- Interactive map of Boyd Cave
- Location: Deschutes County, Oregon
- Coordinates: 43°56′32″N 121°11′54″W﻿ / ﻿43.94218°N 121.19833°W
- Length: 1,880 feet
- Entrances: 1
- Difficulty: Easy
- Access: Year-round

= Boyd Cave =

Lava tube in Deschutes County, Oregon, US

Boyd Cave is a lava tube within Deschutes County, Oregon, of the United States. The cave is within Deschutes National Forest and is located on the northern flank of Newberry Volcano near the city of Bend.

== Geology ==
Boyd Cave is between 75,000 and 400,000 years old. Similar to Skeleton Cave, it is a well preserved lava tube with little interior collapse and exhibits pahoehoe flow structures on its walls, ceiling and floors. Unlike Skeleton Cave, the roof of Boyd Cave is very thin at less than 3 feet thick in some places. The cave is entered via a stairway through a 10 foot diameter skylight. The cave is mostly walking passage except for a small 10 foot long hand-and-knees crawl about two thirds of the way into the cave.

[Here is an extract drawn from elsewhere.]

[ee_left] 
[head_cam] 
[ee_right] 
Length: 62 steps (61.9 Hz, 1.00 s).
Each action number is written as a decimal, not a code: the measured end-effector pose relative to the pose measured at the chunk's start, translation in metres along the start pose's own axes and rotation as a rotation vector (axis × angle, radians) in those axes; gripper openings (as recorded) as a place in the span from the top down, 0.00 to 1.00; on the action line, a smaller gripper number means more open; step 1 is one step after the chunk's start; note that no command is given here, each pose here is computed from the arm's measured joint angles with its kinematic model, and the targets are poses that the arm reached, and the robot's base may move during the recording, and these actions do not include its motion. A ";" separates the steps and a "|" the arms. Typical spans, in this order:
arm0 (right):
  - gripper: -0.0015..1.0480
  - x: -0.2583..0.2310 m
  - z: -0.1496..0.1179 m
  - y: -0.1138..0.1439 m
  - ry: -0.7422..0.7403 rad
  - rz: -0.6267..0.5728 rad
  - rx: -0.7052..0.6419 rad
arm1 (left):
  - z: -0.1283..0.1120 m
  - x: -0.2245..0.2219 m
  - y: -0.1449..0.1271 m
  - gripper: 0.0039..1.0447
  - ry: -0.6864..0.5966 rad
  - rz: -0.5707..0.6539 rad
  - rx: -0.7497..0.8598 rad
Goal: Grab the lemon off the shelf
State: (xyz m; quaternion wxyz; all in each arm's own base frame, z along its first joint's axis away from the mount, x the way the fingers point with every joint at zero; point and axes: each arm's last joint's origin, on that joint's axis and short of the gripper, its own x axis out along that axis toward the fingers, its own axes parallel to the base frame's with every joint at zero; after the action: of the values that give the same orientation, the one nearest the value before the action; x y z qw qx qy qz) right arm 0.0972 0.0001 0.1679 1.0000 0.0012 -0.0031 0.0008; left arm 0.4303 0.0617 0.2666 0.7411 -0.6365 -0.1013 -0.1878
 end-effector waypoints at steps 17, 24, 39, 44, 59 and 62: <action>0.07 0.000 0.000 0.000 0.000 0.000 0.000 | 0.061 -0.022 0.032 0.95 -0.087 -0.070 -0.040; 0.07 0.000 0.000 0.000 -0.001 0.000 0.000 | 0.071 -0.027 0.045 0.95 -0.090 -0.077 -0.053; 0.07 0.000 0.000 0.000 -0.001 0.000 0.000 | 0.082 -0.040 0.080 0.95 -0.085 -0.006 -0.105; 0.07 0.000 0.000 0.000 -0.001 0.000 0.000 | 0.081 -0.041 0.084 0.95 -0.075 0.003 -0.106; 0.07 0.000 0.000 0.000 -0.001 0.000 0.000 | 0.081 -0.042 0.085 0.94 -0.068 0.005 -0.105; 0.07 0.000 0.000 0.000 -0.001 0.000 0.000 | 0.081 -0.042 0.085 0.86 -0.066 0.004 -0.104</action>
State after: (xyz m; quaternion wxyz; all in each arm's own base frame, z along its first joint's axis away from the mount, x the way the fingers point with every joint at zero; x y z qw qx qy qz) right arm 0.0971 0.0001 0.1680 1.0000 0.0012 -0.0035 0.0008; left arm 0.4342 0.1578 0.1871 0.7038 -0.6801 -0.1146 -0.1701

Boyd Cave is a part of the same lava flow as Skeleton Cave and trends toward Skeleton's Bear Passage.

== History ==
The cave is one of several caves off China Hat road. The cave was originally known to cavers of the region as Coyote Butte Cave after the nearby cinder cone. It received its official name from a former Brooks-Scanlon Lumber Company employee who reportedly discovered it in the late 1920s. The Forest Service certified the name around 1970. The original stairway was wooden and built in 1969 and replaced with steel in the 1970s. Today, Wanderlust Tours
is the only company permitted to lead tours through Boyd Cave.